**Work task:** Begin with the first line of the listing and quote every line through the one containing "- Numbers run"; give only those lines.

━━ Provided data

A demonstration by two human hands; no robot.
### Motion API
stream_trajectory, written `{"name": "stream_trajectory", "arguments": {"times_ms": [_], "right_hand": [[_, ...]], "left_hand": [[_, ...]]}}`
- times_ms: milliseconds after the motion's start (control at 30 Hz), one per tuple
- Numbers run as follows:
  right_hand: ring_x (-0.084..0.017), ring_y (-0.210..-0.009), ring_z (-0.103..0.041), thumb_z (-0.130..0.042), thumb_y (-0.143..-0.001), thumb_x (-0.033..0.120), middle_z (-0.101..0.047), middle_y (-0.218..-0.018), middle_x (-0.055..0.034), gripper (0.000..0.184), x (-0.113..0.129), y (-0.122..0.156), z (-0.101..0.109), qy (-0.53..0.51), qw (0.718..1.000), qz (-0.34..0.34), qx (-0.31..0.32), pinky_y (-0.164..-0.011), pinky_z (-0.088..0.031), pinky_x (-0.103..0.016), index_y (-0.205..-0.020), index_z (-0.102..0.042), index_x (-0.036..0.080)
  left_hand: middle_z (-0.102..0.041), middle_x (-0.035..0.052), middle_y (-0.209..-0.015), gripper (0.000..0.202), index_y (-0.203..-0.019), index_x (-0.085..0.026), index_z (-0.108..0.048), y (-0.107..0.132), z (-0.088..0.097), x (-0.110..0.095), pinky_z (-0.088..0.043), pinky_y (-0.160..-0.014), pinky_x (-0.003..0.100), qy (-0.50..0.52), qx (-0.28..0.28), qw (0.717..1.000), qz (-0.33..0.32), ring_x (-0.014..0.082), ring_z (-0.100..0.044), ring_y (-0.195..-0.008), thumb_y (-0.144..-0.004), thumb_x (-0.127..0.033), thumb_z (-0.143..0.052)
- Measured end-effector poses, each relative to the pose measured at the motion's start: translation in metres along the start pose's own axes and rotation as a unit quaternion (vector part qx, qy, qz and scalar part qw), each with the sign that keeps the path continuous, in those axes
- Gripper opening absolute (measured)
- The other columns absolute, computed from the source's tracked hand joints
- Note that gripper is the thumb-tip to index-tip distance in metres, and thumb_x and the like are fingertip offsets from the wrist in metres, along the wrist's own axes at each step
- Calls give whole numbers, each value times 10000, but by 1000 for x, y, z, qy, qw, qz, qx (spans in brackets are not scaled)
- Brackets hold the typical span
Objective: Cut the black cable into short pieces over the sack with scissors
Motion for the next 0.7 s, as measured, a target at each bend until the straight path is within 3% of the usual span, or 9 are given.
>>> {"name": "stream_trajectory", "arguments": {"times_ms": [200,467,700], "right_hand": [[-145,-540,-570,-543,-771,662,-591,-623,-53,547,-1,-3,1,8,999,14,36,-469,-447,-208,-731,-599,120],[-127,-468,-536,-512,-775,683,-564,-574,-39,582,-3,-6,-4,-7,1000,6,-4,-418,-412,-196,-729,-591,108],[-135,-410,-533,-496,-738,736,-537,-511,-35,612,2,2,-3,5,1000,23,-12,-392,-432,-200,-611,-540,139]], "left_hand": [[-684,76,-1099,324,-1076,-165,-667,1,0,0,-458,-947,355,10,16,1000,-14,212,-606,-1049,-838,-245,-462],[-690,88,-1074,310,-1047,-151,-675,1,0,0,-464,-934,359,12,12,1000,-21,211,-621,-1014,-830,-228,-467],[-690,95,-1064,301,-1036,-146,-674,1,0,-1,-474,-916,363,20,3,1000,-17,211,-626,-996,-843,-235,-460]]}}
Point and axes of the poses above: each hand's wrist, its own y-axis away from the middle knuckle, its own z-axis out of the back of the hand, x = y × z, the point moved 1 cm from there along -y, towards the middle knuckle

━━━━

**Task response:**
A demonstration by two human hands; no robot.
### Motion API
stream_trajectory, written `{"name": "stream_trajectory", "arguments": {"times_ms": [_], "right_hand": [[_, ...]], "left_hand": [[_, ...]]}}`
- times_ms: milliseconds after the motion's start (control at 30 Hz), one per tuple
- Numbers run as follows:

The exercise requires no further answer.